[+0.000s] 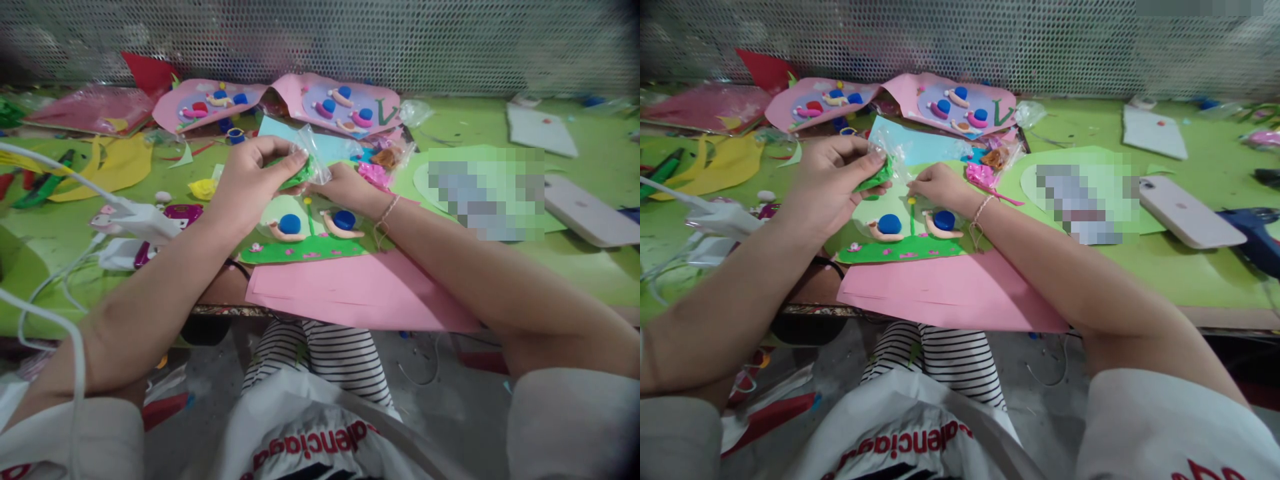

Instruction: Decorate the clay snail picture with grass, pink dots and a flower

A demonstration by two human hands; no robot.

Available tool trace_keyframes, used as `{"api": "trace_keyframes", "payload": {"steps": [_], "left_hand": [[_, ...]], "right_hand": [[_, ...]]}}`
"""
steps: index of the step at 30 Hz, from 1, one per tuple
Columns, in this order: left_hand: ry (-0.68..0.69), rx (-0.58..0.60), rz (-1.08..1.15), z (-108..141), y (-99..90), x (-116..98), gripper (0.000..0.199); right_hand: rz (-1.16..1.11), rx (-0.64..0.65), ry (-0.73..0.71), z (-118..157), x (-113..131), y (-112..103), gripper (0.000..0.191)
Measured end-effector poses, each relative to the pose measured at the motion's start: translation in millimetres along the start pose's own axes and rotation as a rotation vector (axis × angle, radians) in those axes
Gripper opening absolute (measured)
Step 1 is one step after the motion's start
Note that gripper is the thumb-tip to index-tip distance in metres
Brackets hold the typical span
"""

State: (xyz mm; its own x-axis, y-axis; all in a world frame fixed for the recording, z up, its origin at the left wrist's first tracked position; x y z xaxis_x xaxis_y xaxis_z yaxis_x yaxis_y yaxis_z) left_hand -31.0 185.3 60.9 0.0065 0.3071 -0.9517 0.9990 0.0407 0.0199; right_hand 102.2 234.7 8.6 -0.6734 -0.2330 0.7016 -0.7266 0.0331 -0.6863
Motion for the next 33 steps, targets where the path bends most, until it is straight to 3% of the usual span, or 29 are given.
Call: {"api": "trace_keyframes", "payload": {"steps": [8, 21, 28, 33], "left_hand": [[0.003, -0.014, -0.180, 1, -2.9, -4, 0.014], [-0.017, -0.007, -0.102, 1, -0.2, -4, 0.017], [-0.035, -0.016, 0.070, 1, 1.6, -3, 0.006], [-0.027, -0.037, 0.048, -1, -0.3, 0, 0.005]], "right_hand": [[-0.116, 0.039, -0.016, 3, 1, 3, 0.029], [-0.040, 0.028, -0.110, 5, 7, 0, 0.031], [-0.054, -0.014, -0.247, 10, 16, -4, 0.032], [-0.060, 0.018, -0.250, 12, 18, -3, 0.032]]}}
Point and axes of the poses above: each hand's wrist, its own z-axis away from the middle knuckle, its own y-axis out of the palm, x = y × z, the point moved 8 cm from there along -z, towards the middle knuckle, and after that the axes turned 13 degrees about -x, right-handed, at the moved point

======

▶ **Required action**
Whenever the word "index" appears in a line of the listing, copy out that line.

▶ **Task solution**
steps: index of the step at 30 Hz, from 1, one per tuple
Note that gripper is the thumb-tip to index-tip distance in metres

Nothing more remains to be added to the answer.